What you return must be the lines from the first one below through the one containing "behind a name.", exactly and with pictures excluded.

= = = = = = =

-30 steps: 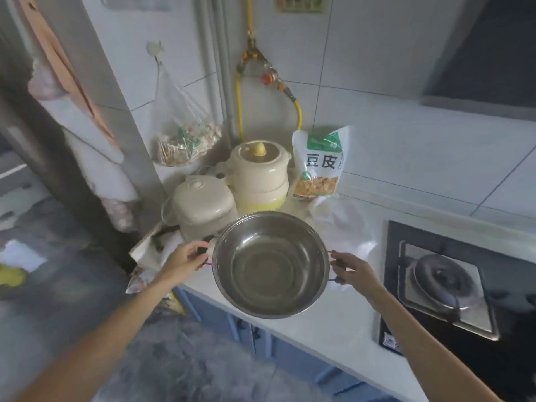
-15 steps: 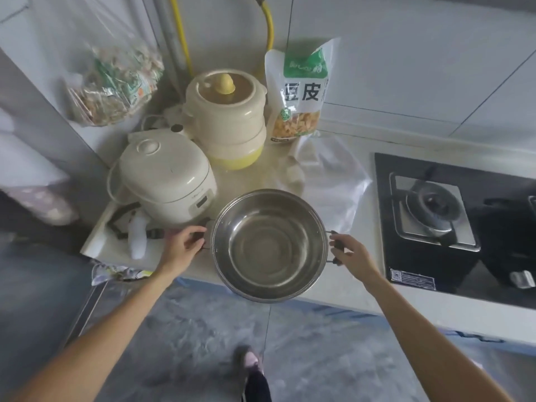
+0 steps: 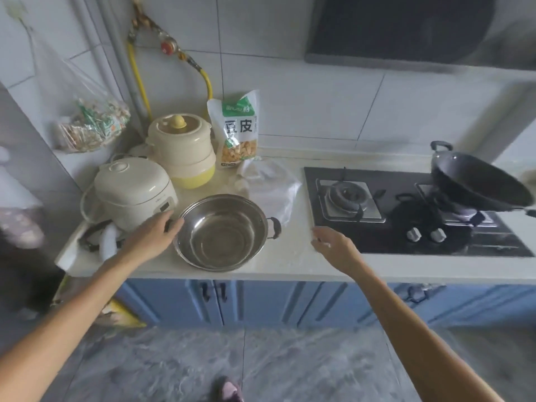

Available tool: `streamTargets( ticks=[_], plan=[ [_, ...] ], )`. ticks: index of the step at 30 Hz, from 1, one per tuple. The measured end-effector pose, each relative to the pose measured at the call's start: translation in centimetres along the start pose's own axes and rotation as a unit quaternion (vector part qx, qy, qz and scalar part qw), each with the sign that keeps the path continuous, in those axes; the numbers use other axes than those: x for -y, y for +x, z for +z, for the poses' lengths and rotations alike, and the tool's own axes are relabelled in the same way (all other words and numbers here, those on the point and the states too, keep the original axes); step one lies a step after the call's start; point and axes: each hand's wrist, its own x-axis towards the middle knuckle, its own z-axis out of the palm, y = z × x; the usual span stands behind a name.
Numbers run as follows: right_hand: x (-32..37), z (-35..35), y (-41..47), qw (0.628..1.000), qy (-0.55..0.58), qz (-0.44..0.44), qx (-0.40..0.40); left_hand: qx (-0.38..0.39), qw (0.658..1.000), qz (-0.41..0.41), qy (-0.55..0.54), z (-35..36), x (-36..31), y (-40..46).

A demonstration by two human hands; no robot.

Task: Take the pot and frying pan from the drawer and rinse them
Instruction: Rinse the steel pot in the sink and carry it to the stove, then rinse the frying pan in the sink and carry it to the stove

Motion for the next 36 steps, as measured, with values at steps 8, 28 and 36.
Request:
streamTargets(
  ticks=[8,28,36],
  plan=[
    [5.9,-9.8,-13.7,0.988,-0.089,-0.097,-0.075,-0.12,0.99,0.056,0.047,-10.2,-9.1,-14.2],
    [24.4,-18.6,-28.0,0.882,-0.246,-0.188,-0.356,-0.342,0.928,0.104,0.11,-27.6,-15.7,-26.4],
    [23.1,-18.3,-29.6,0.884,-0.24,-0.135,-0.377,-0.308,0.933,0.158,0.101,-25.6,-17.3,-24.6]
  ],
)
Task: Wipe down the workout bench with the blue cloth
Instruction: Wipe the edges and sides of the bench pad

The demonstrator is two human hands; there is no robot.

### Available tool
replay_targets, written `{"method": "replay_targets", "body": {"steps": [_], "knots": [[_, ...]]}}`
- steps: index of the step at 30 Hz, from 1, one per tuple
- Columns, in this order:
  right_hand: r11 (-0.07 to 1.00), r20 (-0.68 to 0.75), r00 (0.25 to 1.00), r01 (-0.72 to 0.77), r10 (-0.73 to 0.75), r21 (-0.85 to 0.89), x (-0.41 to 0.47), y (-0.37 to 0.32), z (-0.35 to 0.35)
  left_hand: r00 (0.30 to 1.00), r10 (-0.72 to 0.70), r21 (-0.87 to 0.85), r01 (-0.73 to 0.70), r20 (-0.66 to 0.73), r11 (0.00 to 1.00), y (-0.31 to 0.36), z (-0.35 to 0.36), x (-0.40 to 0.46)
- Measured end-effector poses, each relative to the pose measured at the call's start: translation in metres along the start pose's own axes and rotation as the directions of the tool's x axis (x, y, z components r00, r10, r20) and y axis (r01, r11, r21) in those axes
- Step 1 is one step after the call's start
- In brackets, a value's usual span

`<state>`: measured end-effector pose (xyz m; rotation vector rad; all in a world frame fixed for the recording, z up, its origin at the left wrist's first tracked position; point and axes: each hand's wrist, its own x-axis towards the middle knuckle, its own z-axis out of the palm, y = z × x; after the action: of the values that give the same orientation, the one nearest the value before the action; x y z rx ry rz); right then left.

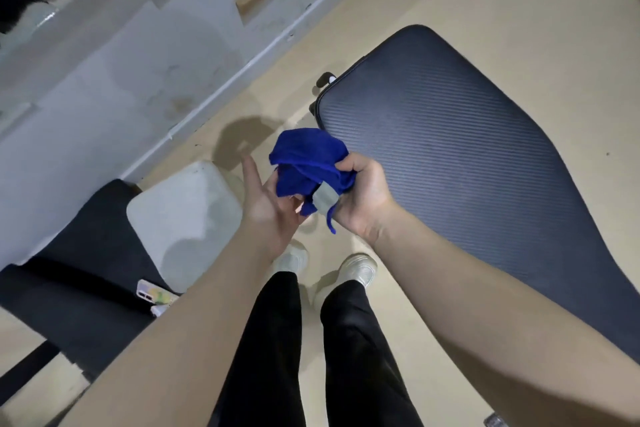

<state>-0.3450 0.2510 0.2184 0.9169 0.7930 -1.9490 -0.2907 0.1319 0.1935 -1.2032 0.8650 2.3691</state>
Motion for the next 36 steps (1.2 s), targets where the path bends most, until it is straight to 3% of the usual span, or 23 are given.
{"method": "replay_targets", "body": {"steps": [4,7,9,13,16,18,20,25,27,30,33,36], "knots": [[0.997,-0.019,0.999,-0.038,0.039,0.066,0.031,0.027,-0.003,1.0,0.021,0.368,-0.012,-0.019,0.93,0.023,-0.019,0.031],[0.998,-0.143,0.988,-0.059,0.057,-0.009,0.06,0.04,-0.013,0.988,0.071,0.455,-0.001,-0.136,0.891,0.04,-0.027,0.061],[0.997,-0.201,0.978,-0.048,0.058,0.057,0.078,0.046,-0.021,0.955,0.108,0.479,0.039,-0.276,0.877,0.044,-0.025,0.084],[0.932,-0.281,0.96,0.107,-0.006,0.347,0.106,0.039,-0.019,0.942,0.068,0.457,0.095,-0.328,0.885,0.049,-0.008,0.122],[0.762,-0.301,0.951,0.247,-0.072,0.598,0.116,0.031,-0.012,0.945,0.117,0.514,0.06,-0.305,0.856,0.054,0.018,0.138],[0.695,-0.324,0.944,0.273,-0.061,0.665,0.113,0.032,-0.011,0.923,0.263,0.655,-0.015,-0.283,0.756,0.048,0.032,0.146],[0.684,-0.377,0.926,0.285,-0.016,0.672,0.103,0.037,-0.021,0.899,0.362,0.809,-0.016,-0.245,0.588,0.028,0.037,0.142],[0.747,-0.511,0.851,0.259,0.123,0.613,0.081,0.042,-0.061,0.945,0.228,0.881,0.106,-0.233,0.461,-0.025,0.019,0.127],[0.747,-0.487,0.866,0.248,0.114,0.616,0.08,0.041,-0.062,0.94,0.241,0.881,0.106,-0.239,0.462,-0.025,0.02,0.126],[0.753,-0.373,0.928,0.241,0.006,0.613,0.093,0.038,-0.032,0.901,0.376,0.901,0.036,-0.217,0.433,0.005,0.023,0.134],[0.701,-0.275,0.956,0.267,-0.105,0.661,0.105,0.029,0.0,0.853,0.465,0.853,-0.048,-0.236,0.52,0.043,0.032,0.147],[0.657,-0.307,0.946,0.294,-0.099,0.694,0.102,0.02,-0.002,0.857,0.488,0.866,-0.111,-0.165,0.487,0.045,0.055,0.146]]}}
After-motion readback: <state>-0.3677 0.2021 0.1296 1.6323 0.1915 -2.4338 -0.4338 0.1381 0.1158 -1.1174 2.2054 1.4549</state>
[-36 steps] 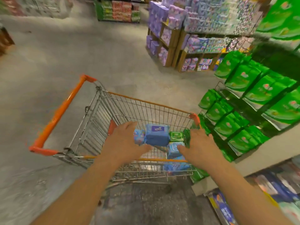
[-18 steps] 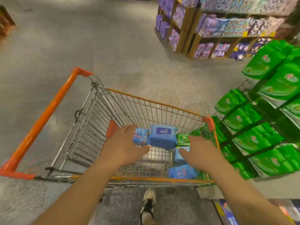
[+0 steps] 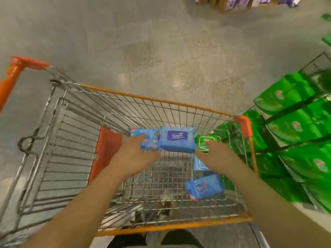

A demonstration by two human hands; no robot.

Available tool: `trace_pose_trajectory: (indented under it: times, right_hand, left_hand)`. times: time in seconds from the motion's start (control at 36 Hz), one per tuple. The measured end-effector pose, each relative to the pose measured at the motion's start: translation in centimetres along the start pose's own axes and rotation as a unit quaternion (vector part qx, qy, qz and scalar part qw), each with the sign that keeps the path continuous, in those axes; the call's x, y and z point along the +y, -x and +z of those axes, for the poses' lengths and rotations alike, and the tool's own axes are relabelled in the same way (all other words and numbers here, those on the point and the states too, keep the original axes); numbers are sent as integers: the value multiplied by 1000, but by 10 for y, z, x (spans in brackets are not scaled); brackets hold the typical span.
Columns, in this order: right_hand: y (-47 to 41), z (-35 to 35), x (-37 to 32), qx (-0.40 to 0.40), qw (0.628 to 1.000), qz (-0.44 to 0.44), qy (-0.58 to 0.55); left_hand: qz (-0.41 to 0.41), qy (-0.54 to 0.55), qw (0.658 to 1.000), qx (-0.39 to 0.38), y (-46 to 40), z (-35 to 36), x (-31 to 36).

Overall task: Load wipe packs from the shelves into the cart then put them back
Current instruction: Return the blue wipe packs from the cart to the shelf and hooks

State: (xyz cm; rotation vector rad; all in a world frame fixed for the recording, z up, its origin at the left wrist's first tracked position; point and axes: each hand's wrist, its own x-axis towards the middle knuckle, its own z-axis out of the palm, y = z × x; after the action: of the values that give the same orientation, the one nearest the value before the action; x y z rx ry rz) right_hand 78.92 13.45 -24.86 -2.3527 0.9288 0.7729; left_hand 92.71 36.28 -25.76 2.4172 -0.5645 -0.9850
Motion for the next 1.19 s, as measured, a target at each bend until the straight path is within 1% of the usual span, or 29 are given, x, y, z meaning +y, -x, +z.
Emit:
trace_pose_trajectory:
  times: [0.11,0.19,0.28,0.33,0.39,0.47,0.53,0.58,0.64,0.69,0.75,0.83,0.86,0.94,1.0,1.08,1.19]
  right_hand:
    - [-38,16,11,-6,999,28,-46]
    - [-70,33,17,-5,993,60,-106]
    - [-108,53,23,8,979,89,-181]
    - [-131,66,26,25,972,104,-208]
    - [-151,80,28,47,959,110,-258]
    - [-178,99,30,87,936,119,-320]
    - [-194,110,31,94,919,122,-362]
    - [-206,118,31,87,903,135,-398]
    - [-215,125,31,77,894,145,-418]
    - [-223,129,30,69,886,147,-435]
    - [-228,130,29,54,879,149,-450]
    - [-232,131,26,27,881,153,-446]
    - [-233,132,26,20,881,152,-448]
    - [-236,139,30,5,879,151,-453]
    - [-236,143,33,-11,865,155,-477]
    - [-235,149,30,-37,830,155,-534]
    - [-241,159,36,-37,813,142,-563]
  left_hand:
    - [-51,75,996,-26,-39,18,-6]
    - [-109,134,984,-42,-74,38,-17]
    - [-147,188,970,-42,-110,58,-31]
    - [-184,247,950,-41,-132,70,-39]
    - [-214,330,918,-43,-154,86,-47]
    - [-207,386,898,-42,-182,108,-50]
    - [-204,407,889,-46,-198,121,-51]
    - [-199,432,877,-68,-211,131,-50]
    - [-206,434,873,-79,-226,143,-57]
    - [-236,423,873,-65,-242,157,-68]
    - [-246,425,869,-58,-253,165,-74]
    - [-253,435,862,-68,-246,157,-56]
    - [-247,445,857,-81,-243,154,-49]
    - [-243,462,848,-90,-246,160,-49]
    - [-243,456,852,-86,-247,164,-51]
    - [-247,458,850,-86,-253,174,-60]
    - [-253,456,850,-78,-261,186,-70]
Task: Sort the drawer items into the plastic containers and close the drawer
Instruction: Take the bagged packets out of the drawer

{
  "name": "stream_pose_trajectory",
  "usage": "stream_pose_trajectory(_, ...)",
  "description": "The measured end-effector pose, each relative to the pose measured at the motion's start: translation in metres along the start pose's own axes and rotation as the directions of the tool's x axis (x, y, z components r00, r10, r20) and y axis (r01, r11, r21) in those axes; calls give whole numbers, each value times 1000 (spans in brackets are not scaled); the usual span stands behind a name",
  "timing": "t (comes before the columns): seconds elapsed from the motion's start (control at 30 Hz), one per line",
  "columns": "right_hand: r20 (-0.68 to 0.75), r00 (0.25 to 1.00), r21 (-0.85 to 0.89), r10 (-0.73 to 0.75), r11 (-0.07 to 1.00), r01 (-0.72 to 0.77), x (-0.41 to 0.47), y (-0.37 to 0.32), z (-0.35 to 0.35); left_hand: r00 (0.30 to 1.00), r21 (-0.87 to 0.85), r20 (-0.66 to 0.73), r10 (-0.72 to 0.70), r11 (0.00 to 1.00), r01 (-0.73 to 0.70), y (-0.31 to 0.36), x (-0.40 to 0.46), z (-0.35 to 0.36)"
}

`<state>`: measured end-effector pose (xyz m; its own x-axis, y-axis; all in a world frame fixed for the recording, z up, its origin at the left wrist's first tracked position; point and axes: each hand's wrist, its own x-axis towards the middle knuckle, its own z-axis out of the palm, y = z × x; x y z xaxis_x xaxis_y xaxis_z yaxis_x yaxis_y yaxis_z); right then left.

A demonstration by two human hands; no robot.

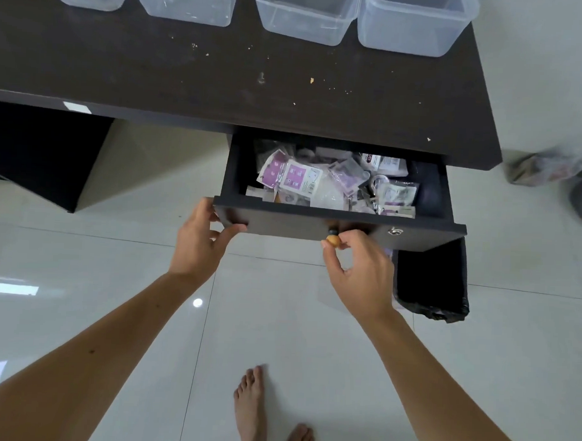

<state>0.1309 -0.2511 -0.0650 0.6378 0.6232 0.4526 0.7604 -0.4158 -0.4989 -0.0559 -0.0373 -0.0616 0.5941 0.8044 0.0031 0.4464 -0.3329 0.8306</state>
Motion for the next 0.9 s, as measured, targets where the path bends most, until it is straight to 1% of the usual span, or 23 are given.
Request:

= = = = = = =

§ **Written reply**
-30 steps: 
-15 steps: 
+0 steps: 

Available tool: `streamTargets( ticks=[_], plan=[ [_, ...] ], )`. ticks: index of the step at 30 Hz, from 1, one per tuple. The measured end-effector pose, each relative to the pose measured at the call's start: translation in centimetres along the start pose's own axes and rotation as a unit quaternion (vector part qx, qy, qz and scalar part qw), each with the sign that keeps the path continuous, in those axes; the numbers use other axes than those: x for -y, y for +x, z for +z, for the poses' lengths and rotations alike, and the tool's own axes are relabelled in the same way (all other words and numbers here, those on the point and the states too, keep the original axes); step one lies a step after the call's start; point and axes: each hand's wrist, its own x-axis towards the middle knuckle, its own z-axis out of the palm, y = z × x; the usual span stands behind a name.

The response to this exercise is now finished.